Copy out all of the data word for word. Omit every picture.
GIVEN RECORDS: Begin
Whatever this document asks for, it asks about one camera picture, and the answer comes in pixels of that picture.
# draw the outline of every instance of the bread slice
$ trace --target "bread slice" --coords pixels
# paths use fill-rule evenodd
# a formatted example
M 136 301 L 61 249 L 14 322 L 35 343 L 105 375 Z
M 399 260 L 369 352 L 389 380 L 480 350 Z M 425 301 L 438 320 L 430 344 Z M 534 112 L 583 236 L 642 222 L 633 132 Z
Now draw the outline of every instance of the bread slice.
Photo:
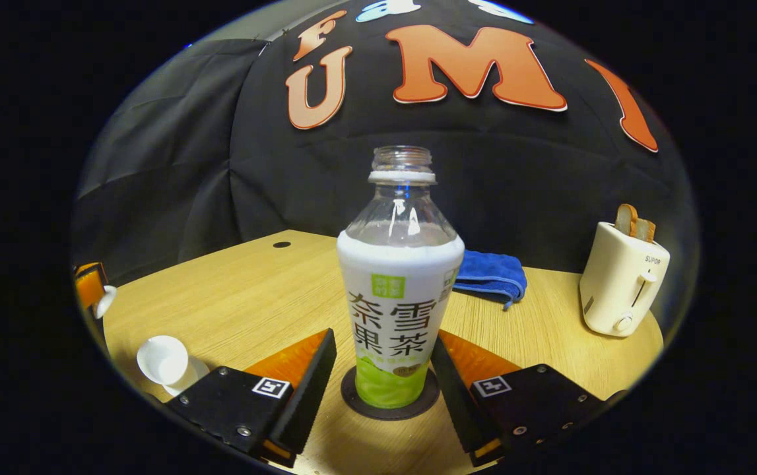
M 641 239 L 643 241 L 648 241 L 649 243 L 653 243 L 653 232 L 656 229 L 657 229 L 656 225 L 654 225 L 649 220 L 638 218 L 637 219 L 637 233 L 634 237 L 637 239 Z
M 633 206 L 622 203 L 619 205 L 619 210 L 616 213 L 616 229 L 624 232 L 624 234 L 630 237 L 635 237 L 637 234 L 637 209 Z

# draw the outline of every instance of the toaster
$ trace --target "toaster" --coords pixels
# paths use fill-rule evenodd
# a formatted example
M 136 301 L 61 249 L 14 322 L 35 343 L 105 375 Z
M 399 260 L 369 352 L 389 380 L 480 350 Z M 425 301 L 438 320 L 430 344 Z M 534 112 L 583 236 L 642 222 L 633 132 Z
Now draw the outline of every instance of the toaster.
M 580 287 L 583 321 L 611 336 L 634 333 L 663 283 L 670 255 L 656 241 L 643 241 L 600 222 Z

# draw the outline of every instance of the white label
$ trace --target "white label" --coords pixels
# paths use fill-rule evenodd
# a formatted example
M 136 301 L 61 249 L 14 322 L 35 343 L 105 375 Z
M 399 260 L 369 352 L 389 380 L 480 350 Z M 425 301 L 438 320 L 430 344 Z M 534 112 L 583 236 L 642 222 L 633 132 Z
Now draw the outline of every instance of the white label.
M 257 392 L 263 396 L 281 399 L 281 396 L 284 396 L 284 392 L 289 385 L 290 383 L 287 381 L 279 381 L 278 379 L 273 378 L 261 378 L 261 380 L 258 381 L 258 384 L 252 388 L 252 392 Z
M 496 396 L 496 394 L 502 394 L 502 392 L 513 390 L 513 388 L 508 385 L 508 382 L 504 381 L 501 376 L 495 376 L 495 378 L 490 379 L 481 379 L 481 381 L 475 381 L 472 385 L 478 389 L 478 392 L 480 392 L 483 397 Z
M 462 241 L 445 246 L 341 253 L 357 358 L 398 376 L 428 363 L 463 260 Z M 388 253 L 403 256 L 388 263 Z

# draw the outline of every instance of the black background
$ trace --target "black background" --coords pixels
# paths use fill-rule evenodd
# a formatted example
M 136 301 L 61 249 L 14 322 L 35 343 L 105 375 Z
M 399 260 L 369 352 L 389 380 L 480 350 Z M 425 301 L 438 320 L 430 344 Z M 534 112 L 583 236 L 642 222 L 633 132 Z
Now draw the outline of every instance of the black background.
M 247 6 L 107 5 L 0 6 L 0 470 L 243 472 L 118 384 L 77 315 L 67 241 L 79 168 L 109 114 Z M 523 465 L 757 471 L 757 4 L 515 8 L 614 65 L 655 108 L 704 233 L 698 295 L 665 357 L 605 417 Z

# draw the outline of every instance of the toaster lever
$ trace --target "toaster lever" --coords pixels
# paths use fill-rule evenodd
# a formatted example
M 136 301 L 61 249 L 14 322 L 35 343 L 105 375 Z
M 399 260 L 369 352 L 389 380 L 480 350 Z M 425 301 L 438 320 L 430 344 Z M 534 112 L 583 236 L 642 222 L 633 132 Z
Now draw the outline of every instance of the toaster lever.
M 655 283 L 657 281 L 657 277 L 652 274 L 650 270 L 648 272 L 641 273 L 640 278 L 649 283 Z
GIVEN RECORDS: End
» THE COMPLETED TASK:
Whatever this document asks for, it asks about one camera picture, and the answer comes in pixels of that picture.
# draw the outline of every instance of the bread slice
$ trace --target "bread slice" --coords pixels
# paths use fill-rule evenodd
# a formatted example
M 136 301 L 61 249 L 14 322 L 35 343 L 105 375 Z
M 399 260 L 369 352 L 389 380 L 480 350 Z M 425 301 L 438 320 L 430 344 Z M 534 112 L 583 236 L 642 222 L 633 132 Z
Now draw the outline of every instance of the bread slice.
Photo:
M 641 239 L 643 241 L 648 241 L 649 243 L 653 243 L 653 232 L 656 229 L 657 229 L 656 225 L 654 225 L 649 220 L 638 218 L 637 219 L 637 233 L 634 237 L 637 239 Z
M 633 206 L 622 203 L 619 205 L 619 210 L 616 213 L 616 229 L 624 232 L 624 234 L 630 237 L 635 237 L 637 234 L 637 209 Z

# draw the outline of every instance of the toaster
$ trace --target "toaster" --coords pixels
# paths use fill-rule evenodd
# a formatted example
M 136 301 L 61 249 L 14 322 L 35 343 L 105 375 Z
M 399 260 L 369 352 L 389 380 L 480 350 Z M 425 301 L 438 320 L 430 344 Z M 534 112 L 583 236 L 642 222 L 633 132 Z
Now draw the outline of every instance of the toaster.
M 580 287 L 583 321 L 611 336 L 634 333 L 663 283 L 670 255 L 656 241 L 643 241 L 600 222 Z

# draw the outline of every instance of the white label
$ trace --target "white label" --coords pixels
# paths use fill-rule evenodd
# a formatted example
M 136 301 L 61 249 L 14 322 L 35 343 L 105 375 Z
M 399 260 L 369 352 L 389 380 L 480 350 Z M 425 301 L 438 320 L 430 344 Z M 534 112 L 583 236 L 642 222 L 633 132 Z
Now draw the outline of every instance of the white label.
M 257 392 L 263 396 L 281 399 L 281 396 L 284 396 L 284 392 L 289 385 L 290 383 L 287 381 L 279 381 L 278 379 L 273 378 L 261 378 L 261 380 L 258 381 L 258 384 L 252 388 L 252 392 Z
M 496 396 L 496 394 L 502 394 L 502 392 L 513 390 L 513 388 L 508 385 L 508 382 L 504 381 L 501 376 L 495 376 L 495 378 L 490 379 L 481 379 L 481 381 L 475 381 L 472 385 L 478 389 L 478 392 L 480 392 L 483 397 Z
M 462 241 L 445 246 L 341 253 L 357 358 L 398 376 L 428 363 L 463 260 Z M 388 253 L 403 256 L 388 263 Z

# draw the outline of every instance of the black background
$ trace --target "black background" --coords pixels
# paths use fill-rule evenodd
# a formatted example
M 136 301 L 61 249 L 14 322 L 35 343 L 105 375 Z
M 399 260 L 369 352 L 389 380 L 480 350 Z M 425 301 L 438 320 L 430 344 Z M 534 112 L 583 236 L 642 222 L 633 132 Z
Now draw the outline of every instance of the black background.
M 247 6 L 107 5 L 0 6 L 0 470 L 243 472 L 118 384 L 77 315 L 67 241 L 79 168 L 109 114 Z M 523 465 L 757 471 L 757 4 L 515 8 L 614 65 L 655 108 L 704 233 L 698 295 L 665 357 L 605 417 Z

# draw the outline of every instance of the toaster lever
$ trace --target "toaster lever" --coords pixels
# paths use fill-rule evenodd
# a formatted example
M 136 301 L 61 249 L 14 322 L 35 343 L 105 375 Z
M 399 260 L 369 352 L 389 380 L 480 350 Z M 425 301 L 438 320 L 430 344 Z M 534 112 L 583 236 L 642 222 L 633 132 Z
Now draw the outline of every instance of the toaster lever.
M 655 283 L 657 281 L 657 277 L 652 274 L 650 270 L 648 272 L 641 273 L 640 278 L 649 283 Z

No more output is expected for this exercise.